|
|
-
Re: Q about use of avro logs with hadoop streamingDoug Cutting 2010-04-06, 18:32
Mona Gandhi wrote:
> i currently use avro version 1.3.0 to log data. I am having difficulty processing these avro logs via a map reduce job written in Python using hadoop streaming(v 0.21.0). Mona, There is currently no support for Avro data in streaming. One could use a shell command to convert Avro data to lines of text (e.g., Avro's 'tojson' tool) but that would be rather inefficient. A good approach would be something akin to Hadoop Pipes: we implement a Java mapper and reducer that use an Avro protocol to communicate with a subprocess over standard input and output, transmitting input and output records as raw binary.

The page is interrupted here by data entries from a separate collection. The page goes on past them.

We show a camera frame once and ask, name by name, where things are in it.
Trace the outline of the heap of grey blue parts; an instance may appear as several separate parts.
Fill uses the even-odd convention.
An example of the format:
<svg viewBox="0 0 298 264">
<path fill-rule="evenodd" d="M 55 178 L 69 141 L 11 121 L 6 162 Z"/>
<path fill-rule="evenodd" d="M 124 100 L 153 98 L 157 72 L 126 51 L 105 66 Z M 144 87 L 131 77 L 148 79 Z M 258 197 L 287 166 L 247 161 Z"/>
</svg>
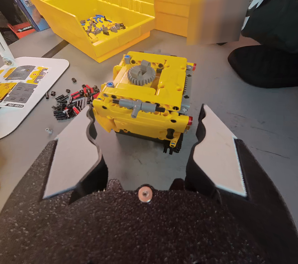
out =
<svg viewBox="0 0 298 264">
<path fill-rule="evenodd" d="M 100 14 L 80 20 L 80 24 L 93 44 L 98 42 L 101 37 L 109 36 L 127 28 L 123 23 L 114 22 Z"/>
</svg>

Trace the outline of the person's right forearm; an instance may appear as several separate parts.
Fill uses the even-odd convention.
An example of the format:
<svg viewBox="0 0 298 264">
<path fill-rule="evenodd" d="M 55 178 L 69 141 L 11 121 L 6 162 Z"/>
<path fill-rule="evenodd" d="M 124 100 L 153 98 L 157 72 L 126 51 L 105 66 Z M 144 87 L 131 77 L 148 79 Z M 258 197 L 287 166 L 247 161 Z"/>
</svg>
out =
<svg viewBox="0 0 298 264">
<path fill-rule="evenodd" d="M 263 0 L 241 34 L 259 43 L 228 56 L 244 82 L 260 88 L 298 86 L 298 0 Z"/>
</svg>

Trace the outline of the nested yellow storage bins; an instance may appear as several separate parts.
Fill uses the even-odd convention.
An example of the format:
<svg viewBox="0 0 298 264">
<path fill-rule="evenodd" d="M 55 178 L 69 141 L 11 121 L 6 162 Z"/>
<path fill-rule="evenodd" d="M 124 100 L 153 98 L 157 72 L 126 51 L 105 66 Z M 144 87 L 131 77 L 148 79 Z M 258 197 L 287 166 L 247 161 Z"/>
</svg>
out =
<svg viewBox="0 0 298 264">
<path fill-rule="evenodd" d="M 155 29 L 187 37 L 191 0 L 154 0 Z"/>
</svg>

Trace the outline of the pile of black red pins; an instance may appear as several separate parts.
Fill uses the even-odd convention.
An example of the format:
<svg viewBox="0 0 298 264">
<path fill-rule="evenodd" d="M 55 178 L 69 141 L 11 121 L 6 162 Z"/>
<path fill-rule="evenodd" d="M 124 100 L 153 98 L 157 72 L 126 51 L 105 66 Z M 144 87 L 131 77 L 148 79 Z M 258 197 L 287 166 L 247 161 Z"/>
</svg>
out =
<svg viewBox="0 0 298 264">
<path fill-rule="evenodd" d="M 93 87 L 83 84 L 79 91 L 71 93 L 69 89 L 66 94 L 61 94 L 55 97 L 55 103 L 52 106 L 53 116 L 58 121 L 67 120 L 76 117 L 82 110 L 89 105 L 92 105 L 94 99 L 100 94 L 100 89 L 97 85 Z"/>
</svg>

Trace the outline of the yellow storage bin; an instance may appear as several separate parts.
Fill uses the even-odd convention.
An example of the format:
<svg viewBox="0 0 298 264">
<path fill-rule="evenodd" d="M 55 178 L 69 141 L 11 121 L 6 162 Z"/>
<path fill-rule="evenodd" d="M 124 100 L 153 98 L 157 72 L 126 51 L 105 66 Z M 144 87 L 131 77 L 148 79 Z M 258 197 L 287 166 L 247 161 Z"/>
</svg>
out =
<svg viewBox="0 0 298 264">
<path fill-rule="evenodd" d="M 148 38 L 155 28 L 154 0 L 31 0 L 55 34 L 97 62 Z M 127 28 L 91 43 L 80 20 L 104 15 Z"/>
</svg>

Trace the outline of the lego instruction booklet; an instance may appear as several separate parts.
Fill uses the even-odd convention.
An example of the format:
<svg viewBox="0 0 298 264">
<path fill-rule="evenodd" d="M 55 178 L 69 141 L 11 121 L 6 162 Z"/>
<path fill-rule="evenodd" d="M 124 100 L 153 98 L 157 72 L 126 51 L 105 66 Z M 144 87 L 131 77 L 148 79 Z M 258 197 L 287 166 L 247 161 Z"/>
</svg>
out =
<svg viewBox="0 0 298 264">
<path fill-rule="evenodd" d="M 50 67 L 4 65 L 0 70 L 0 107 L 23 108 Z"/>
</svg>

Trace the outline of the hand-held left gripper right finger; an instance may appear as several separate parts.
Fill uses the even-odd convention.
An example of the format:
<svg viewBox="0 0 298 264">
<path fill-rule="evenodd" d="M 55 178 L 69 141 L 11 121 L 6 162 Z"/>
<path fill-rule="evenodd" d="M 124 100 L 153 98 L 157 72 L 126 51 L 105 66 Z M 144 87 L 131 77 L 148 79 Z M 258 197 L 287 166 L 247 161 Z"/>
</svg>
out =
<svg viewBox="0 0 298 264">
<path fill-rule="evenodd" d="M 208 196 L 223 190 L 247 197 L 237 137 L 206 104 L 201 106 L 196 137 L 186 166 L 191 187 Z"/>
</svg>

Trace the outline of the red plastic crate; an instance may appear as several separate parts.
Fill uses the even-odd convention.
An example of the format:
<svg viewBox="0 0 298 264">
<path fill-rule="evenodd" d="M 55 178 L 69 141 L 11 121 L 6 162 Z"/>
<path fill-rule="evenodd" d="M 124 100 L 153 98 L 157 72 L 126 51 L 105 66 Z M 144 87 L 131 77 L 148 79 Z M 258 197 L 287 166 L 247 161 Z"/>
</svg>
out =
<svg viewBox="0 0 298 264">
<path fill-rule="evenodd" d="M 25 22 L 17 25 L 11 25 L 8 23 L 7 26 L 15 33 L 15 35 L 19 39 L 35 32 L 34 27 L 29 22 Z"/>
</svg>

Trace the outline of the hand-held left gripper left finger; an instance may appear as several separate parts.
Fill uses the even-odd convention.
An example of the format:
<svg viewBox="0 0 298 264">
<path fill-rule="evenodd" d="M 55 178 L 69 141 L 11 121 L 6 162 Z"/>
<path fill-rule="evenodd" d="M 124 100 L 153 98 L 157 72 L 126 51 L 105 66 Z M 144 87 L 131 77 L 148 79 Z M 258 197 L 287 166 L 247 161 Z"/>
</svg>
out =
<svg viewBox="0 0 298 264">
<path fill-rule="evenodd" d="M 56 137 L 43 199 L 71 192 L 73 203 L 106 188 L 108 168 L 96 137 L 92 106 L 87 105 Z"/>
</svg>

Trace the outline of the yellow lego robot model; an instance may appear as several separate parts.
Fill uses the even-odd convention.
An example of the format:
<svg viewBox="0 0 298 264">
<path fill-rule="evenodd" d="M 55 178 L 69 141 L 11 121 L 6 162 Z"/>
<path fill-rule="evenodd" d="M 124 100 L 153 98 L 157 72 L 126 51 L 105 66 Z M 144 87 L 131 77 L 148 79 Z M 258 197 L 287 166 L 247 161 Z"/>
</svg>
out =
<svg viewBox="0 0 298 264">
<path fill-rule="evenodd" d="M 128 52 L 93 100 L 95 119 L 106 132 L 156 141 L 164 153 L 179 153 L 192 125 L 188 111 L 195 68 L 183 57 Z"/>
</svg>

The subprocess would deserialize inputs, call the user-provided mapper or reducer function, then serialize outputs back. This would require no changes to Hadoop and could be included in Avro. We'd provide implementations of this protocol for the various languages, Python, Ruby, C, C++, etc., enabling high-performance mapreduce programs over Avro data for all of these. The existing Hadoop Pipes implementation would be a good starting point for this work, as it already uses the same technique, although with a Hadoop Writable-based protocol and with only a C++ implementation. I've filed an issue in Jira to track this: https://issues.apache.org/jira/browse/AVRO-512 I might have a chance to work on this later this month. Doug |